- Given entries
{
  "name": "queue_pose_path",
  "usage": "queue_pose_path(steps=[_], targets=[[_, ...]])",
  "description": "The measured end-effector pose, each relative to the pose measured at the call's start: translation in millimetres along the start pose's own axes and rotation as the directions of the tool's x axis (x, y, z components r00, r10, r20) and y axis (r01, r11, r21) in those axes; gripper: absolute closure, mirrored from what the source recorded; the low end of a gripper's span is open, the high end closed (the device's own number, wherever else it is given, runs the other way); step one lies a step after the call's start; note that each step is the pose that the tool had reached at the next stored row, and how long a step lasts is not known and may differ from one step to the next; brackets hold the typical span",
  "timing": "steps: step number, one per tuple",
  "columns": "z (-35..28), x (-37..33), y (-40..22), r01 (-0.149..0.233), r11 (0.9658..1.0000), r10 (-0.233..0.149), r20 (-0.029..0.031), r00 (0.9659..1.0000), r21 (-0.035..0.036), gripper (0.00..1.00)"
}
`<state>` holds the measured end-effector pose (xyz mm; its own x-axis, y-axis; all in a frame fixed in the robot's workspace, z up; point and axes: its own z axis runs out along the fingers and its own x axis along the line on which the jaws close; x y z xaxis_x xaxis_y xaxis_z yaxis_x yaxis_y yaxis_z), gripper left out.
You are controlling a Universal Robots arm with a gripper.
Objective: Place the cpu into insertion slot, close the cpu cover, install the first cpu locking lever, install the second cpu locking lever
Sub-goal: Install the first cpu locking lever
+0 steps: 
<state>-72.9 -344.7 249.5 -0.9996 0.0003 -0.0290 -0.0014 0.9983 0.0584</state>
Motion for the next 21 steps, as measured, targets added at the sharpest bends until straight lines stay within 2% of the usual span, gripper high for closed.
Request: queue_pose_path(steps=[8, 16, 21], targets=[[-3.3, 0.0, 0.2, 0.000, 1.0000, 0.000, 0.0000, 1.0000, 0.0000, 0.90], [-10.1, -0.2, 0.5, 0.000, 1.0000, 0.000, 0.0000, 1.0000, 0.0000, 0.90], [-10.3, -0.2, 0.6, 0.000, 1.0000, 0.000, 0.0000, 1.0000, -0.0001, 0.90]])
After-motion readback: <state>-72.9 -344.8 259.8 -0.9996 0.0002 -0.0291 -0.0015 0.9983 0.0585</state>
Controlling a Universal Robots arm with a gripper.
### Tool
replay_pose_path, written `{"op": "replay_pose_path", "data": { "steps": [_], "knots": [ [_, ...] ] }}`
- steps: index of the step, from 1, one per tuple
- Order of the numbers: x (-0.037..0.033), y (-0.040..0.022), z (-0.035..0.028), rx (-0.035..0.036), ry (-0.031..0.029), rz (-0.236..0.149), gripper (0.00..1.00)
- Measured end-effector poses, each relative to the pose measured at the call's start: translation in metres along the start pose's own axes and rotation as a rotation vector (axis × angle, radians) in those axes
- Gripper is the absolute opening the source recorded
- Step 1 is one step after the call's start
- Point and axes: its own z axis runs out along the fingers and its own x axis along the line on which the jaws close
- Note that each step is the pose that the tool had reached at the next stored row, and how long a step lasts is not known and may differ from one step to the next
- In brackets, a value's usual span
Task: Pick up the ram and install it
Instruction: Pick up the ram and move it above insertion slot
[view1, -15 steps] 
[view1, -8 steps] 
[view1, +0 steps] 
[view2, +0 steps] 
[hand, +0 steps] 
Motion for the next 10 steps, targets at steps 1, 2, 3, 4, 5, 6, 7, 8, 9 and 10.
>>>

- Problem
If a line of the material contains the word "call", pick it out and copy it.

- Response for this exercise
  "description": "The measured end-effector pose, each relative to the pose measured at the call's start: translation in millimetres along the start pose's own axes and rotation as the directions of the tool's x axis (x, y, z components r00, r10, r20) and y axis (r01, r11, r21) in those axes; gripper: absolute closure, mirrored from what the source recorded; the low end of a gripper's span is open, the high end closed (the device's own number, wherever else it is given, runs the other way); step one lies a step after the call's start; note that each step is the pose that the tool had reached at the next stored row, and how long a step lasts is not known and may differ from one step to the next; brackets hold the typical span",
- Measured end-effector poses, each relative to the pose measured at the call's start: translation in metres along the start pose's own axes and rotation as a rotation vector (axis × angle, radians) in those axes
- Step 1 is one step after the call's start

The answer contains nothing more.